現役生活をリタイアした老後の生活においては、資金面では年金収入に頼ることが多くなるはずです。
しかしこの年金だけで賄えるのかは、老後になる前のうちによく考えておく必要があります。
日本の年金制度の構造は、3階建てとも言われます。
1階が国民年金、2階が厚生年金もしくは共済年金、3階が企業年金にあたります。
全国民共通の国民年金から受給するのが老齢基礎年金、
2階部分から受給するのが老齢厚生年金もしくは退職共済年金、
3階部分から受給するのが企業年金になります。
老齢基礎年金は平成28年度は年額が780,100円であり、
老齢厚生年金・退職共済年金は厚生年金や共済年金の加入期間およびその間の給与額によります。

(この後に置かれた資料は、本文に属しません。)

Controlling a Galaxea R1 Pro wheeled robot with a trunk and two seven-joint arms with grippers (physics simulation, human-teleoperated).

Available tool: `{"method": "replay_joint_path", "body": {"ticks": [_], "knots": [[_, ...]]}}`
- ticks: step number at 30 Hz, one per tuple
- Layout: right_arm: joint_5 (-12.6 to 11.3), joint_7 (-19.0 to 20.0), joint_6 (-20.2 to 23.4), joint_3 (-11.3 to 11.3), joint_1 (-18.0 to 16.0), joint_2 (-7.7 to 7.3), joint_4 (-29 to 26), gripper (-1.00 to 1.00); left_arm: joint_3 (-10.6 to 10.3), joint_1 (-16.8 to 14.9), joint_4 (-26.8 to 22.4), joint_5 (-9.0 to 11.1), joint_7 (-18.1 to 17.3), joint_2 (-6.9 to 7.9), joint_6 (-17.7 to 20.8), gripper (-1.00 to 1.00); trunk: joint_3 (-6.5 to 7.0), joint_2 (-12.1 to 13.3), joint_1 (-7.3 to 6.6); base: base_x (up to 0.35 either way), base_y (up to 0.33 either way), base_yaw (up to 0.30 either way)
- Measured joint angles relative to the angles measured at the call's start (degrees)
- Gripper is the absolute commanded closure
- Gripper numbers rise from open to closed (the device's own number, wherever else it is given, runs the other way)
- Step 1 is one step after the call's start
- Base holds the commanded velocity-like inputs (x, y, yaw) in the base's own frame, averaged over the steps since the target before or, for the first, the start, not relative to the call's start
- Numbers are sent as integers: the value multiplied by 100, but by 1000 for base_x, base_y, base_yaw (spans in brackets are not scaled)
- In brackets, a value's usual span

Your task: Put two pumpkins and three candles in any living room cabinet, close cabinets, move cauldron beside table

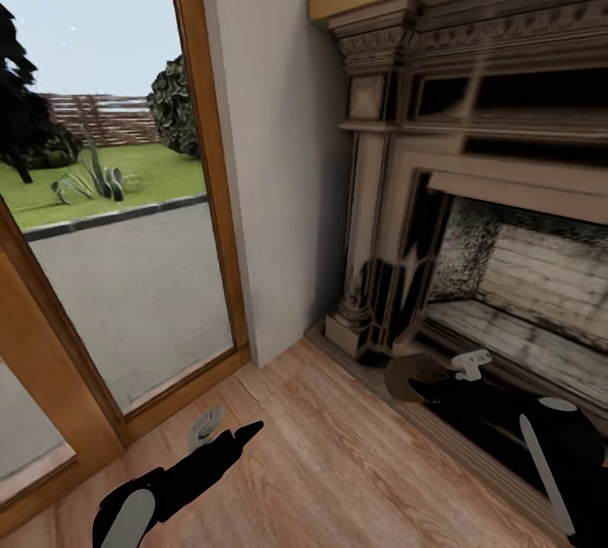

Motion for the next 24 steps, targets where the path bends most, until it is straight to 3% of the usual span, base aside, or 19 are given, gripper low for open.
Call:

3階の企業年金は、現役中の職場が加入しているともらえるもので、
おおむね会社の規程や人事評価により受給額が決まります。
老齢厚生年金までもらえれば、単身者ではおおよそ年額100万円台、
夫婦のいる世帯であれば200万円台ぐらいになります。
ここまでもらえれば、生活水準によってはなんとか暮らしていけるかもしれませんが、
老齢基礎年金だけしかもらえないような状況では貯蓄の取り崩しが起きるほうがほとんどだと思います。
これを補う手段としては、下記のものが考えられます。
1:年金受給しながら働く
再雇用されたり、嘱託社員として働くことができれば、収入を補うことができます。
ただし、職場が社会保険に加入している場合は、現状では70歳までは厚生年金の負担が出てくることと、
1か月の給与+年金が65歳未満で概ね28万円超、
65歳以上では概ね47万円超では年金受給額が減らされるという制度になっています。
上記1は、老後になってからの対策ですが、その前の対策は下記のことが考えられます。
現役中、国民年金しか加入していない人を前提とします。
2:付加年金に加入
月額400円で、受給額は年額で加入月数×200円です。
30年加入で年額72,000円受け取れます。
3:国民年金基金に加入
地域型・職能型に分かれ、それぞれ地域と職業によって加入できる国民年金基金は異なります。
掛金は月額68,000円まで可能で、受給額は加入口数と加入月数、
また加入する国民年金基金に応じて決まります。
30年加入して月3万円程度納めれば(A型とII型)、
確定年金がもらえる10年間は年額85万円ぐらい、その後終身で50万円ぐらいが想定されます。
4:民間生命保険会社の個人年金保険を契約
これは厚生年金の加入者でも可能ですが、生命保険会社の個人年金保険もあります。
掛金は月額15,000円程度が平均的ですが、おおよそ払込総額の100~120%が年金としてもらえます。
月3万円で30年加入して概ね年額120万円程度(10年確定年金)もらえることが想定されます。
5:個人型確定拠出年金に加入
こちらも場合によっては厚生年金の加入者でも可能ですが、
確定拠出年金には、企業が掛金拠出する企業型だけでなく、個人で掛金を拠出する個人型もあります。
これは、運用の成果をご自身で負うことになり、
投資信託・定期預金・債券・外貨建て商品などの割合を選択して運用することになりますので、
投資の知識がない人にはお勧めしません。
以上、上記の補完的な年金保険の加入を検討されると良いでしょう。